- Work to be completed: Starting with the first line and ending with the last, transcribe the data exactly.

-------------------------

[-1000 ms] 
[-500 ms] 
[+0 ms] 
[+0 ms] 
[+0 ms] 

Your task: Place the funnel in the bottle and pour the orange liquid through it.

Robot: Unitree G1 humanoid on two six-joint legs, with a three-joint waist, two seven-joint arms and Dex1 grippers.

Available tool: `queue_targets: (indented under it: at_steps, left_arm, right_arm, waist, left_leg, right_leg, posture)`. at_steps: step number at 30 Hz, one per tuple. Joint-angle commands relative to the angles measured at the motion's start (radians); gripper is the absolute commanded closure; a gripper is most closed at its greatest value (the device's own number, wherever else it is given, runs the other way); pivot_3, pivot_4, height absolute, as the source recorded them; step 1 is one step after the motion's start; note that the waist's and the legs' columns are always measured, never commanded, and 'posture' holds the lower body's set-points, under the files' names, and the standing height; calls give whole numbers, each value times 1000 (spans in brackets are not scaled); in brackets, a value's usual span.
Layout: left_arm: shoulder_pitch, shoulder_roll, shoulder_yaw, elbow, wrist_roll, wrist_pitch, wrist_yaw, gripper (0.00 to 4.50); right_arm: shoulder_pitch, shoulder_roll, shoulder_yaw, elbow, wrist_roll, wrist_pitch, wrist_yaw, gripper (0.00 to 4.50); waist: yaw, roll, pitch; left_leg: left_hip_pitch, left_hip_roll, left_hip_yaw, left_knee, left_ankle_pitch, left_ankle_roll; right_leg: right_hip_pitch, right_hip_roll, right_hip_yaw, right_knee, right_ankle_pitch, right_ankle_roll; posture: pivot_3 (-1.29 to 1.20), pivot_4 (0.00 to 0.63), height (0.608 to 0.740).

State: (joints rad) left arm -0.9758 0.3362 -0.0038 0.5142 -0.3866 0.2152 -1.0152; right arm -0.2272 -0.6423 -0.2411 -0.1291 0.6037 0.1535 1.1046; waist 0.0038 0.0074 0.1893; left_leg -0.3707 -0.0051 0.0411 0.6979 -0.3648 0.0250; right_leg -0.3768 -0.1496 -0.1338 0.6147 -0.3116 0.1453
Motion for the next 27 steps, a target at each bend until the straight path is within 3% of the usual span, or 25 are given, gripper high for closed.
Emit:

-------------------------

- Expected output:
[-1000 ms] 
[-500 ms] 
[+0 ms] 
[+0 ms] 
[+0 ms] 

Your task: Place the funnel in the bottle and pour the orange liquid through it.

Robot: Unitree G1 humanoid on two six-joint legs, with a three-joint waist, two seven-joint arms and Dex1 grippers.

Available tool: `queue_targets: (indented under it: at_steps, left_arm, right_arm, waist, left_leg, right_leg, posture)`. at_steps: step number at 30 Hz, one per tuple. Joint-angle commands relative to the angles measured at the motion's start (radians); gripper is the absolute commanded closure; a gripper is most closed at its greatest value (the device's own number, wherever else it is given, runs the other way); pivot_3, pivot_4, height absolute, as the source recorded them; step 1 is one step after the motion's start; note that the waist's and the legs' columns are always measured, never commanded, and 'posture' holds the lower body's set-points, under the files' names, and the standing height; calls give whole numbers, each value times 1000 (spans in brackets are not scaled); in brackets, a value's usual span.
Layout: left_arm: shoulder_pitch, shoulder_roll, shoulder_yaw, elbow, wrist_roll, wrist_pitch, wrist_yaw, gripper (0.00 to 4.50); right_arm: shoulder_pitch, shoulder_roll, shoulder_yaw, elbow, wrist_roll, wrist_pitch, wrist_yaw, gripper (0.00 to 4.50); waist: yaw, roll, pitch; left_leg: left_hip_pitch, left_hip_roll, left_hip_yaw, left_knee, left_ankle_pitch, left_ankle_roll; right_leg: right_hip_pitch, right_hip_roll, right_hip_yaw, right_knee, right_ankle_pitch, right_ankle_roll; posture: pivot_3 (-1.29 to 1.20), pivot_4 (0.00 to 0.63), height (0.608 to 0.740).

State: (joints rad) left arm -0.9758 0.3362 -0.0038 0.5142 -0.3866 0.2152 -1.0152; right arm -0.2272 -0.6423 -0.2411 -0.1291 0.6037 0.1535 1.1046; waist 0.0038 0.0074 0.1893; left_leg -0.3707 -0.0051 0.0411 0.6979 -0.3648 0.0250; right_leg -0.3768 -0.1496 -0.1338 0.6147 -0.3116 0.1453
Motion for the next 27 steps, a target at each bend until the straight path is within 3% of the usual span, or 25 are given, gripper high for closed.
Emit:

That finishes the answer to the exercise.